The Green Sheet Online Edition
October 11, 2010 • Issue 10:10:01
Prepare for shifting payment seasons
As summer turns to fall, landscaping in many locales needs to be prepared for the coming winter. This means it's time to trim trees and shrubs, prepare lawns to weather the winter, rake leaves, weed gardens and so on. Ignoring such tasks will result in an unsightly, damaged or even dangerous environment.
Seasons change in the payments world, too, but this often goes unnoticed. It's all too easy to get wrapped up in the day-to-day business needs.
And in some cases, climate is not an issue; the change in the calendar, rather than frosty morning air, is all that heralds the change in the seasons. You plug away and suddenly realize Thanksgiving is around the corner. As a result, your efforts, current merchant base and, ultimately, your income suffer.
The time required to recover from lack of preparation could have been spent building, not recovering - all because you neglected to tend to the needs of your "payment yard."
Maintain your yard
Two areas in your yard need seasonal tending: your merchant portfolio and your sales efforts. Each requires specific types of planning and action. Both also require honesty when evaluating and cleaning them up. Three steps toward solid "winter preparation" include:
1. Trim the deadwood.
2. Clean up the edges.
3. Prepare the lawn.
I'll explain what those steps mean to payment professionals.
Trim the deadwood
If you haven't recently analyzed your sales efforts, do so now. More effort is required to sign new merchants during the fourth quarter of the calendar year than at any other time. The competition for the same merchants is greater, and merchants who would sign easily in August won't even talk to you in December.
Analyze what you do, and closely compare your plan to what you are actually doing. Are you sticking to your plan or allowing bad habits to drift into your work day? Such lapses may seem less intrusive when the market is at its peak, but they are deal killers now. It's time to eliminate them.
If you have not stayed on top of your portfolio's management, you may have many merchants on board who are losing you money. Address them first.
Closely analyze your residual reporting. It's easy to say that every month you should thoroughly review your reporting, but it's tempting to just look at the total and say it's in line with your expectations. However, by so doing you are missing potential errors, or even losses that, with minimal effort, can be addressed.
Start by asking these questions: Are any merchants losing your business money? (Size of the loss doesn't matter.) If a merchant is causing a loss, has the merchant business changed practices? Has the average ticket changed? Or does a billing error need correcting?
If the merchant's actions have caused the loss, determine your options. There is no reason to keep a merchant who loses you money. This should be a priority.
Clean up the edges
It is necessary to shape your sales efforts to the season. Recognize the limited sales time available, and laser-focus your actions. You can't just say, "I will make 10 calls today." You must schedule your calls by industry type and schedule through the end of the year.
For example, retailers are still listening to merchant level salespeople in October and the first two weeks of November. But as you get closer to the peak sales season, they are less likely to listen.

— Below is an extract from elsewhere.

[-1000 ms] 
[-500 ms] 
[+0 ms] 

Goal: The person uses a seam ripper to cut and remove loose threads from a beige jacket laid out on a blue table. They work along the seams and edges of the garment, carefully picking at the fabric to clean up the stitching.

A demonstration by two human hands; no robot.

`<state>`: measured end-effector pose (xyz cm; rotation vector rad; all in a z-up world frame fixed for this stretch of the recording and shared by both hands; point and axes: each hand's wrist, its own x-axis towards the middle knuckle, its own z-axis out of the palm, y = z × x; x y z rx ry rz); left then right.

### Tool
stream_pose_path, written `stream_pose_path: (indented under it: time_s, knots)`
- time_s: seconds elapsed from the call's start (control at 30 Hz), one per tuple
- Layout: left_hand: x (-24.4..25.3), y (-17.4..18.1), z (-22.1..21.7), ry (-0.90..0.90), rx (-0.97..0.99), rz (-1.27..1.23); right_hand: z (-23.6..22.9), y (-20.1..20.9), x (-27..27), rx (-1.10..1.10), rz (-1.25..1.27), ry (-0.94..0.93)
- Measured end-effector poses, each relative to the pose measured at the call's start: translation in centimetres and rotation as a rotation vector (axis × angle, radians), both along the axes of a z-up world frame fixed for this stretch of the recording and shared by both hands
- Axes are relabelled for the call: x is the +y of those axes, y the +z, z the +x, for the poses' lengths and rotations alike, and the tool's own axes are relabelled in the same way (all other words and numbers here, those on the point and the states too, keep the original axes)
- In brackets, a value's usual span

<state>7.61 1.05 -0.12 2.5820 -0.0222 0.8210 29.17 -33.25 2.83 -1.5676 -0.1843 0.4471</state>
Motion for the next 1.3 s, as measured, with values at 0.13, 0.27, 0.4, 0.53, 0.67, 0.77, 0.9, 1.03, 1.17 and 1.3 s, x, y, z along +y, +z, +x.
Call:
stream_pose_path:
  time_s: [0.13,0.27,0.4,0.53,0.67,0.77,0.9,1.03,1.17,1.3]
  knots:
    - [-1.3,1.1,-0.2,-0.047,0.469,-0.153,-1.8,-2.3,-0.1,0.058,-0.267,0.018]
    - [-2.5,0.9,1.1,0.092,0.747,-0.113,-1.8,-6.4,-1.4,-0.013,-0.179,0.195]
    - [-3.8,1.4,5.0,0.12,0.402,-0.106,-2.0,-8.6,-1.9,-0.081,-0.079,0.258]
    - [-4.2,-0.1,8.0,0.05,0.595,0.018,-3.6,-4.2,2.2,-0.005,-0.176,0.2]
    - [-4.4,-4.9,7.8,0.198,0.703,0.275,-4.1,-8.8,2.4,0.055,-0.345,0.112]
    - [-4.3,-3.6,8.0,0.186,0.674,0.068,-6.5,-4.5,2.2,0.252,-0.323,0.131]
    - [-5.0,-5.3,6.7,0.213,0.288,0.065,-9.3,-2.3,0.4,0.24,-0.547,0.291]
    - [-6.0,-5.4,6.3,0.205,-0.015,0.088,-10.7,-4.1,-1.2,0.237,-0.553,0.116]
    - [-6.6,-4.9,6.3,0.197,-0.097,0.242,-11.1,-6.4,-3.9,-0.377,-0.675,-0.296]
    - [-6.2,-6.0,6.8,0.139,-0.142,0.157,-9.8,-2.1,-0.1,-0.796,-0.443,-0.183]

Instead, they are inclined to put you off until January at the earliest. Therefore, be very specific regarding your calling plan through the end of the year, and design a call plan that targets merchants who are not affected by the holidays.
You must also closely examine your portfolio to identify and analyze merchants who are at risk. If you have access to ongoing volume reports, see if there are merchants experiencing drop offs in volume.

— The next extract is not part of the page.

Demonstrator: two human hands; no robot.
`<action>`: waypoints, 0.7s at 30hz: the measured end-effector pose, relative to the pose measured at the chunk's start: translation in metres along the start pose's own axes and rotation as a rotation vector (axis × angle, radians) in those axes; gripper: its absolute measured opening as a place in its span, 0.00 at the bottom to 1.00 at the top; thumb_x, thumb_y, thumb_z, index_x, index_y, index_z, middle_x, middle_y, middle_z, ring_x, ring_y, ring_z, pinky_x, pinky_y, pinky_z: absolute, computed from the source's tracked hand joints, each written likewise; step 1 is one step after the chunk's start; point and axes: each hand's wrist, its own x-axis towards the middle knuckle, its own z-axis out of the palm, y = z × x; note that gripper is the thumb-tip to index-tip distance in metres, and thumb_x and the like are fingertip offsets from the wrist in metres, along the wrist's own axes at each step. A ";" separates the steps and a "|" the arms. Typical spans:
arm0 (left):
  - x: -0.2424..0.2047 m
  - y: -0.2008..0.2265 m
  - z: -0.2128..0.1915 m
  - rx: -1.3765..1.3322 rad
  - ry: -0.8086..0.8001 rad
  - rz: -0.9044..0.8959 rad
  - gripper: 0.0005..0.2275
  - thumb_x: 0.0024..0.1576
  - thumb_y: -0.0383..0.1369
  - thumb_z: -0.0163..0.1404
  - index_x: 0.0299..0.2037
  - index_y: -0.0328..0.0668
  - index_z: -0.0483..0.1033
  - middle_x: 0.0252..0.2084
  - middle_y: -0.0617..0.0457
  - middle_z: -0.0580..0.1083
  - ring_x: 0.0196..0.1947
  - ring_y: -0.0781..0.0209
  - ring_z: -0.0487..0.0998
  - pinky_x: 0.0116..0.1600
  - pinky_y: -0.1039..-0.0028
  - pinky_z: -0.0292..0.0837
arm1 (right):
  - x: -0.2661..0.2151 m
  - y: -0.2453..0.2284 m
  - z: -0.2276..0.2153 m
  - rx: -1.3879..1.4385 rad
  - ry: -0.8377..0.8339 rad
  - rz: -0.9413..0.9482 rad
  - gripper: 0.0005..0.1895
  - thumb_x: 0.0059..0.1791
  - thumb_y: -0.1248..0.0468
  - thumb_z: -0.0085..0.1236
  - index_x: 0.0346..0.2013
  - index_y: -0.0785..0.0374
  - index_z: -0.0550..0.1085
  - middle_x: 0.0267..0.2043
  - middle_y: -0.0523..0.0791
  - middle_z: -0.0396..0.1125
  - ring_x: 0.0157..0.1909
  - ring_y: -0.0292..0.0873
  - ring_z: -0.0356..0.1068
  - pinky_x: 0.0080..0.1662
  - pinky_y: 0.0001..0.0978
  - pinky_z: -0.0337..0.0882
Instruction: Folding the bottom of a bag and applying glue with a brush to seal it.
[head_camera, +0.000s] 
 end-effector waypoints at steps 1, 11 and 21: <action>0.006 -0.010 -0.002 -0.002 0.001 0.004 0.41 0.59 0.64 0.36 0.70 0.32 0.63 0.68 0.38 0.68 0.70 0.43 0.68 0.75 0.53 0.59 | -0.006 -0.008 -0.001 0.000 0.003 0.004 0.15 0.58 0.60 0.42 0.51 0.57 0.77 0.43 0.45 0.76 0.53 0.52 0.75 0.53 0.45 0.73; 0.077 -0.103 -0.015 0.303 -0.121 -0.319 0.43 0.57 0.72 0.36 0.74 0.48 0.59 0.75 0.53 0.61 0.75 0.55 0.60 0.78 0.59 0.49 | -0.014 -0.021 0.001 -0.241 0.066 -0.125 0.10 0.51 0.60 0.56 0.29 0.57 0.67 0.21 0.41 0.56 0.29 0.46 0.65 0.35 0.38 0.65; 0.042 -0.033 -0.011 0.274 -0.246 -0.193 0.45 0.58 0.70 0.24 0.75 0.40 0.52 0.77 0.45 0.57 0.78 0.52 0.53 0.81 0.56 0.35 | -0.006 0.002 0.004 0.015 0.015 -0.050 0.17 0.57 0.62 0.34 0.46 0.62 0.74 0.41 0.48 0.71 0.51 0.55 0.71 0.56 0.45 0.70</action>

For those who are experiencing declines, reach out and determine if they are leaving your portfolio, having problems or just experiencing slower sales.

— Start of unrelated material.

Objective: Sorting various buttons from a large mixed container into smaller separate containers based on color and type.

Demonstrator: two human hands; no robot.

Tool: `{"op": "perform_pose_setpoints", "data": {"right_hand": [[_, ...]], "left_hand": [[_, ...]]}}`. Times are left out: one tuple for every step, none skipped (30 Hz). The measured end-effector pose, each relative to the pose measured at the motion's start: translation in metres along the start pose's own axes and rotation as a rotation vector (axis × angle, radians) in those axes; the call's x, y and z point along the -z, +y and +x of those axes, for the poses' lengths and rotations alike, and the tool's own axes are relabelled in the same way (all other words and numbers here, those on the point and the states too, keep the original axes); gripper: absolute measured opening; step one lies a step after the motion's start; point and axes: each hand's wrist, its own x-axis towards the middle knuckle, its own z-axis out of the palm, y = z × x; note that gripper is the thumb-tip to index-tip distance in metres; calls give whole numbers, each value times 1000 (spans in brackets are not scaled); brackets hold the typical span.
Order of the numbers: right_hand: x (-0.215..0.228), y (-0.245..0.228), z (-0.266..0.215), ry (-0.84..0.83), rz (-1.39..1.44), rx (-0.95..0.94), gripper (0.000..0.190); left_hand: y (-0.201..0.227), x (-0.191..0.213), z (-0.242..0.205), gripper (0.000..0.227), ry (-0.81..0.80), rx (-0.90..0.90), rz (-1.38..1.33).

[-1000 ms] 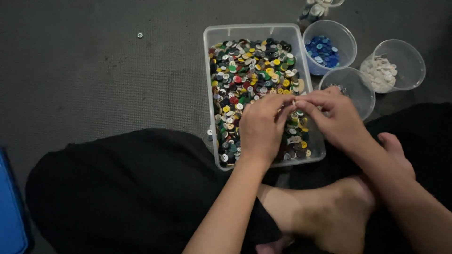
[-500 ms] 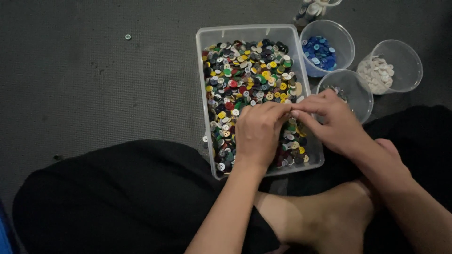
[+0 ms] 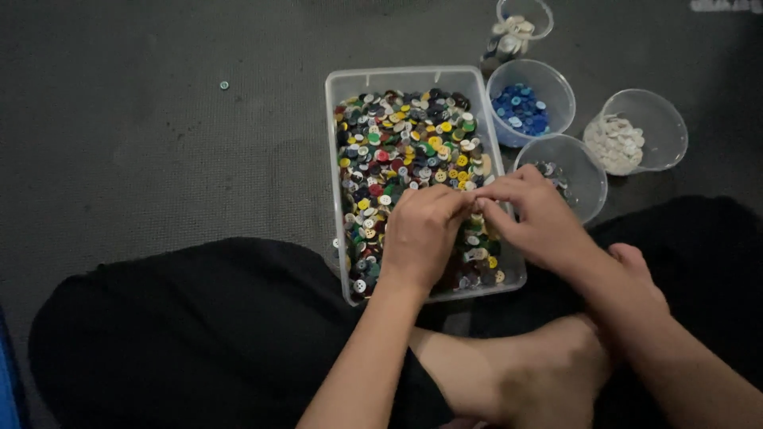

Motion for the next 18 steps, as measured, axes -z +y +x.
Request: {"op": "perform_pose_setpoints", "data": {"right_hand": [[-1,6,0,6,0,5,18],[-3,11,0,12,39,-18,17],[-5,16,0,18,78,-41,17],[-5,13,-1,19,79,-35,17],[-4,10,-2,23,118,-37,16],[-4,7,-3,29,158,-42,15],[-5,6,-4,33,160,-38,15],[-6,6,-5,37,169,-45,14],[-7,5,-7,41,178,-51,14],[-7,7,-7,44,180,-48,14],[-7,9,-7,22,168,-44,13],[-7,12,-7,-2,156,-38,12],[-7,12,-6,1,157,-33,12],[-6,12,-6,-2,203,-34,13],[-5,12,-5,-5,250,-35,14],[-5,10,-4,-7,251,-29,14],[-4,9,-2,-28,258,-44,15],[-3,8,-1,-49,264,-61,16]], "left_hand": [[4,3,-1,8,4,-6,3],[8,6,-3,6,-12,31,-10],[11,9,-5,7,-28,67,-23],[11,10,-5,7,-23,66,-18],[10,12,-5,7,-32,82,-68],[9,13,-5,7,-45,96,-118],[7,11,-6,7,-44,92,-114],[5,10,-7,7,-51,103,-117],[2,8,-8,7,-58,115,-121],[5,10,-7,7,-57,112,-118],[8,13,-7,6,-74,112,-104],[11,16,-7,6,-89,112,-88],[13,17,-7,6,-86,109,-84],[15,18,-7,6,-79,118,-123],[16,20,-7,6,-72,127,-162],[15,21,-8,6,-68,128,-157],[15,22,-9,7,-82,144,-180],[14,22,-9,9,-98,159,-204]]}}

Make sure you reach out to your profitable merchants as well. Make outbound calls to all your merchants to check in or ask about the information you have culled from your analysis of their transaction activity.
Ask them how they feel about their market sectors, listen attentively and make notes regarding what they say. That information will help you in the future.
Make these calls now - before Black Friday.
Prepare the lawn
Next, regroup for the coming year. We spend so much time selling that we neglect to answer essential, building-block questions, including:
- What will your business objectives be for 2011?
- What will your marketing efforts look like in the coming year?
- What can you do that will be unique? What will set you apart?
- What lack of knowledge or skill is holding you back from the next level of success?
Failure to address such questions could result in an ineffective sales program throughout the year, which could have long-lasting repercussions.
The answer to some questions may require that you research the market, schedule training or take other steps needed to make 2011 a better year for your business than 2010.
Also, review your merchant portfolio and ask these questions:
- Who has furnished you referrals this year? Have the individuals sent more than one? What have you done in return?
- Who pledged to refer merchants but hasn't? What have you done about that? Did you give anyone lower rates because of this promise? (Hopefully, that isn't the case.)
Reward those who have furnished you business, and seek new opportunities from the rest. If you are ignoring the benefits inherent in having satisfied customers, you are neglecting a powerful marketing opportunity.
Even though, for some of you, it's still balmy enough to wear shorts outside, if you don't act now, you will miss out on great opportunities in 2011 - opportunities you may never know you had.
Now is the time for winter preparation.